As a "person whose actions have reflected his beliefs," as Dean Reveley said, Professor Bell is uniquely positioned to make such a plea. Before arriving at NYU Law, Professor Bell taught at Harvard, where he was the first black professor to be tenured. In 1992, however, Professor Bell left Harvard in protest over the school's failure to hire women of color to its faculty. For much of his academic career, Bell wrote in the area of critical race studies. He is the author of Race, Racism, and American Law, a casebook now considered to be a staple in the field. He has also written on the subject of ethics.

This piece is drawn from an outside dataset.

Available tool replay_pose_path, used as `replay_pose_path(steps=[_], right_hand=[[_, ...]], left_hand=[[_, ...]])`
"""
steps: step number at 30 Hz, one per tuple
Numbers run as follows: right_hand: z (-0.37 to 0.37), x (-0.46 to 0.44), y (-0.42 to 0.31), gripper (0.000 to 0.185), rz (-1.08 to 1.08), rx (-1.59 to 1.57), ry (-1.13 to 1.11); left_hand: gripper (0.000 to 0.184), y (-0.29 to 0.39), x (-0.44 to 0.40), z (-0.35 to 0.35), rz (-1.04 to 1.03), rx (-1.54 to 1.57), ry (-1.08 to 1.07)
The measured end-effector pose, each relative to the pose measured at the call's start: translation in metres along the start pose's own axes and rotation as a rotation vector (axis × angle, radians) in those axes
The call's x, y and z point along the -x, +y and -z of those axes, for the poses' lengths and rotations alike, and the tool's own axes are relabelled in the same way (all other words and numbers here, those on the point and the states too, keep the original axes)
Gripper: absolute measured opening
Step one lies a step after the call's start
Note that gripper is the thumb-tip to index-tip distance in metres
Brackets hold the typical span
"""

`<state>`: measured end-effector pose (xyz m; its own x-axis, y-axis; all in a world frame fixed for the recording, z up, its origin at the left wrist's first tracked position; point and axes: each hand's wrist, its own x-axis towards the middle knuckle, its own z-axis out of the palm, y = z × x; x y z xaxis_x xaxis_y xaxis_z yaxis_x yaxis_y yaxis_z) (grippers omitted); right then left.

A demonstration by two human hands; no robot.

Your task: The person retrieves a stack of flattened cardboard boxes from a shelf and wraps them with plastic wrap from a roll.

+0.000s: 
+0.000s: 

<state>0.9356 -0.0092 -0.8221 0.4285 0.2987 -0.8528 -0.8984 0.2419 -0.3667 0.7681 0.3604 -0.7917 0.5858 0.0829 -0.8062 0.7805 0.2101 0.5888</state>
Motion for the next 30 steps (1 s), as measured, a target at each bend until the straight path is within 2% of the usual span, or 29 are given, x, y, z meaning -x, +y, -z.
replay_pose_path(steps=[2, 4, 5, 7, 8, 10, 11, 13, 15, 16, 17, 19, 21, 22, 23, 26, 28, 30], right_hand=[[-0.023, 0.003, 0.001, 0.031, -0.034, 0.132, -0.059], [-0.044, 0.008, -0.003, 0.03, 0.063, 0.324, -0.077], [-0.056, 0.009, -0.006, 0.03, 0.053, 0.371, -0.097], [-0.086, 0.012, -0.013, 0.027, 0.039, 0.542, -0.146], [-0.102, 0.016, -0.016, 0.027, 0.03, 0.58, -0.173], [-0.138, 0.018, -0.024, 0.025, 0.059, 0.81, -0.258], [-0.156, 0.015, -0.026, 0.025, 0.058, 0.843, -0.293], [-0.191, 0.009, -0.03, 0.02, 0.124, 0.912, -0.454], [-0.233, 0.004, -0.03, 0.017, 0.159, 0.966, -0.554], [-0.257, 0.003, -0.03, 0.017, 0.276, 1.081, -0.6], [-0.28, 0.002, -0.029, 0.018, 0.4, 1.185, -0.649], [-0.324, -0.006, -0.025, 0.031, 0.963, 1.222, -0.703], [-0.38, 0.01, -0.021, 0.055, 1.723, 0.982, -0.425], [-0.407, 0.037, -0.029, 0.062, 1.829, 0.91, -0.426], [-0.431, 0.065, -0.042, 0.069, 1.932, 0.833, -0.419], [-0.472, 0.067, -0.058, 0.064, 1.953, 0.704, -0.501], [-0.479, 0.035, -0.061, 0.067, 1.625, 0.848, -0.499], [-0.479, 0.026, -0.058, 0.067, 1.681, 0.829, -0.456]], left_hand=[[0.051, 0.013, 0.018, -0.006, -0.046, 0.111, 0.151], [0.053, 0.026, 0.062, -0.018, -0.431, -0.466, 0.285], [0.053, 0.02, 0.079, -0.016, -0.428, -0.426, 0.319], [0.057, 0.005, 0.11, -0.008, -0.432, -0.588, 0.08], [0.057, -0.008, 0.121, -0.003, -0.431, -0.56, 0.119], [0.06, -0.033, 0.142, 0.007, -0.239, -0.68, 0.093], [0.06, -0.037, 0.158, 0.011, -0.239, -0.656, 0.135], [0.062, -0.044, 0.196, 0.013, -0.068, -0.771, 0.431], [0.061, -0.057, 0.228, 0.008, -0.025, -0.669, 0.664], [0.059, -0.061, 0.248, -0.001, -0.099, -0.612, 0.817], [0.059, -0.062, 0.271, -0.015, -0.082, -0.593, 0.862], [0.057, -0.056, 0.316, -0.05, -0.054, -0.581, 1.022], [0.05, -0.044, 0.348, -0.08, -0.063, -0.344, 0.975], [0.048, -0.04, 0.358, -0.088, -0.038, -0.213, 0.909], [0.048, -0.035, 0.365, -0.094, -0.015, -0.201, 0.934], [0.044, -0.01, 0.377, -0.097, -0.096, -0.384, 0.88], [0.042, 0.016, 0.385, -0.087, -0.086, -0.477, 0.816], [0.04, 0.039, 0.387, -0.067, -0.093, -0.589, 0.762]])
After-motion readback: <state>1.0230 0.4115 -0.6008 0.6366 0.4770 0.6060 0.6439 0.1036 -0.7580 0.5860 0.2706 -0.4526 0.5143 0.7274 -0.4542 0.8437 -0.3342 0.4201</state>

While admittedly not heralding the 50th anniversary of Brown to quite the extent as some sectors of academia, Professor Bell noted that "the Supreme Court in Brown... acted in the face of criticism that they were altering the status of blacks." He reviewed the history and aftermath of the Brown decision, particularly how Justice Hugo Black had been "reviled... for doing what the Constitution demanded and his conscience dictated." As difficult a decision as it was, however, "the Brown precedent did no more than cast a half-light on that fierce and eventually successful resistance," Bell said.
Drawing upon W.E.B. DuBois' analysis that Brown was driven in large part by U.S. efforts to cope with communist pressure, Professor Bell explained the correspondence between the equality mandate in Brown and the necessity of warding off communist criticism of segregationist policies. Bell said that although "there is no record that foreign policy considerations were debated by the justices," the Court was "acutely aware of the nation 's paranoid fear that national security was endangered by those who would exploit our internal difficulties for the benefit of external forces. " This fear manifested itself two years prior to Brown in Dennis v. United States.
After Brown, "blacks and their lawyers were too busy celebrating ... to recognize the self-interest component of this or any other civil rights policy acknowledged by the Court," Bell said. He noted that the desegregation campaign of the 1960s and 70s "led school boards to close black schools, dismissing black teachers in droves, and sending black children to all white schools ... where they were often met with more hostility than acceptance." Bell briefly explained his own r.ole in the desegregation efforts, which included service as counsel for the NAACP Legal Defense Fund and Deputy Director of the Office for Civil Rights in the Department of Health, Education and Welfare. He noted that, sadly, the drive to desegregate has largely proven fruitless--"most black and Hispanic children today attend schools that are heavily, if not entirely, black and Hispanic."
In sum, Professor Bell said, "the Brown decision, as far as the law is concerned, is of little beyond symbolic value." The subsequent cases made it difficult for reformers to implement change through the legal system because those cases required proof of school administrators' intention to create minority schools. Other attempts at legal reform of racial injustices met with a similar pattern of resistance, except when external interests aligned with racial remedies, Bell said. He pointed to historical examples including the Emancipation Proclamation and the adoption of affirmative action policies. At the close of his lecture, he renewed his call for strong leaders to put an end to the cycle of "blacks [being] the fortuitous beneficiaries of measures undertaken to further other ends."
Professor Bell also spent much of Wednesday in dialogue with students and faculty, including breakfast and lunch discussions, which bore the imprint of his ardent hope that the leaders America needs in order to implement true social change will be found in this generation of students.